_Brief_
Search the entries below for the word "frame" and copy every line where it appears.

_Extracted information_
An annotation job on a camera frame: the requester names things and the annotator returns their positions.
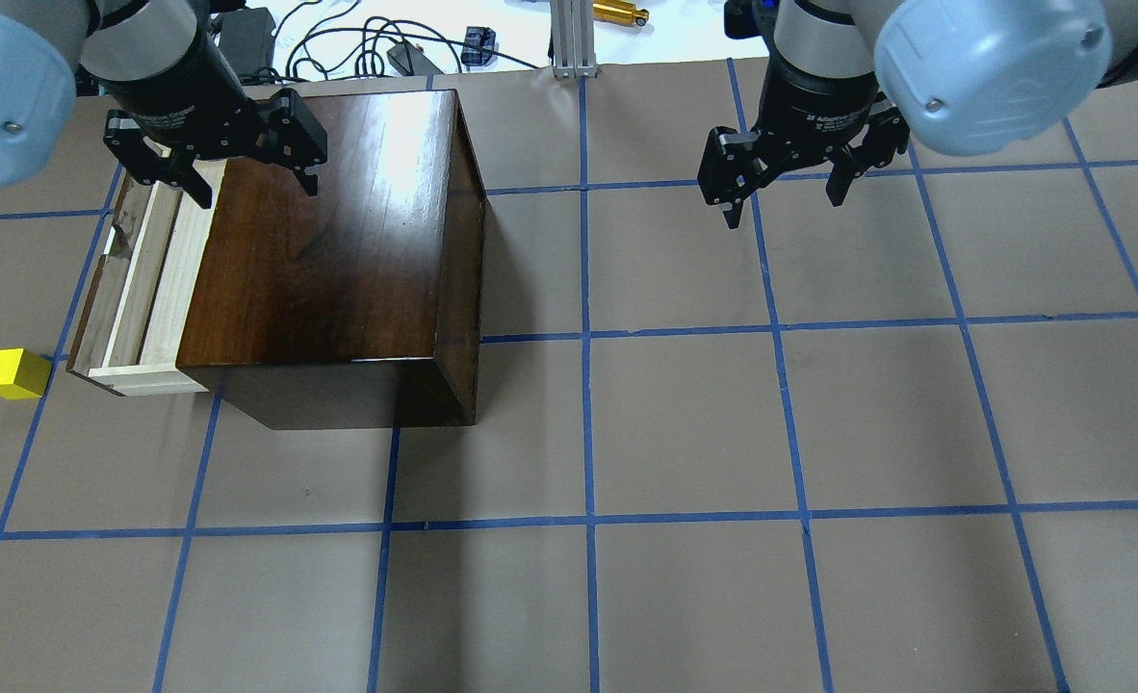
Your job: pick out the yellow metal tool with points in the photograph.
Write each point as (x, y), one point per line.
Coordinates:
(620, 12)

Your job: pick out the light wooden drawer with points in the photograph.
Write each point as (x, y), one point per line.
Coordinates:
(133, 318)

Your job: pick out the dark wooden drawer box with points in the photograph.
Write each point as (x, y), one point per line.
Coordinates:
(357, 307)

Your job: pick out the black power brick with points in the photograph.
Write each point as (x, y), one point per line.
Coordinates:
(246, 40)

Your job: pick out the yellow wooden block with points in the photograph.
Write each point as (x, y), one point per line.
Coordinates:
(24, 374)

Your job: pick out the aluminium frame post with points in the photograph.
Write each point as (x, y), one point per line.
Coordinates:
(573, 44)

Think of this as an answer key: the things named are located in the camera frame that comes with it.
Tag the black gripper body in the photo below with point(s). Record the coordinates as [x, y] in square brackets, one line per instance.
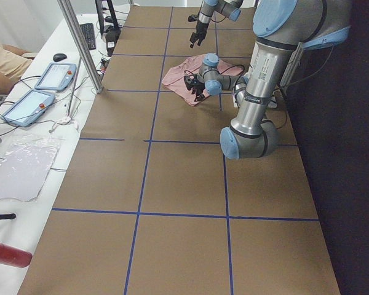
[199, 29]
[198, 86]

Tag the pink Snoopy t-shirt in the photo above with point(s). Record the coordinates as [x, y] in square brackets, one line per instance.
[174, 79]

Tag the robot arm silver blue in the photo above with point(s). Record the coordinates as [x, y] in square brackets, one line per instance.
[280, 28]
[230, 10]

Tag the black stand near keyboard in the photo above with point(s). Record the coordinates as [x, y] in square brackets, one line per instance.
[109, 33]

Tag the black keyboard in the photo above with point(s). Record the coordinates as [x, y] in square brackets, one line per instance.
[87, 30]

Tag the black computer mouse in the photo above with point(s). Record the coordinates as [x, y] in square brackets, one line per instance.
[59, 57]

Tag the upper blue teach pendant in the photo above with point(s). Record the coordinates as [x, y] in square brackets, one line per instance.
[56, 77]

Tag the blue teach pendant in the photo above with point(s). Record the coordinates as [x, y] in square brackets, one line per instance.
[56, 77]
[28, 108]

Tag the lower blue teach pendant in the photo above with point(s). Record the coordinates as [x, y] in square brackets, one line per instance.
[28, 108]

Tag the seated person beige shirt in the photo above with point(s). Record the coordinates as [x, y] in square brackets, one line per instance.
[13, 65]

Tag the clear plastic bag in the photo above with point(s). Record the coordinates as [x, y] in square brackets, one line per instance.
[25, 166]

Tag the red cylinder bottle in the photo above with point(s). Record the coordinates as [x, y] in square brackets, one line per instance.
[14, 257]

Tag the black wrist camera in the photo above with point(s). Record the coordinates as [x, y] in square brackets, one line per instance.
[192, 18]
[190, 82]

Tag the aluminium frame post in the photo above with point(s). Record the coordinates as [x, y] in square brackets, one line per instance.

_Answer area_
An annotation job on a camera frame: the requester names things and the annotator returns their positions.
Your job: pick out the aluminium frame post with points in the photograph.
Think of this as an answer key: the things named are located in the camera frame that comes with it.
Tag the aluminium frame post in the photo above with point(s). Record the coordinates as [x, y] in square brackets, one line per instance.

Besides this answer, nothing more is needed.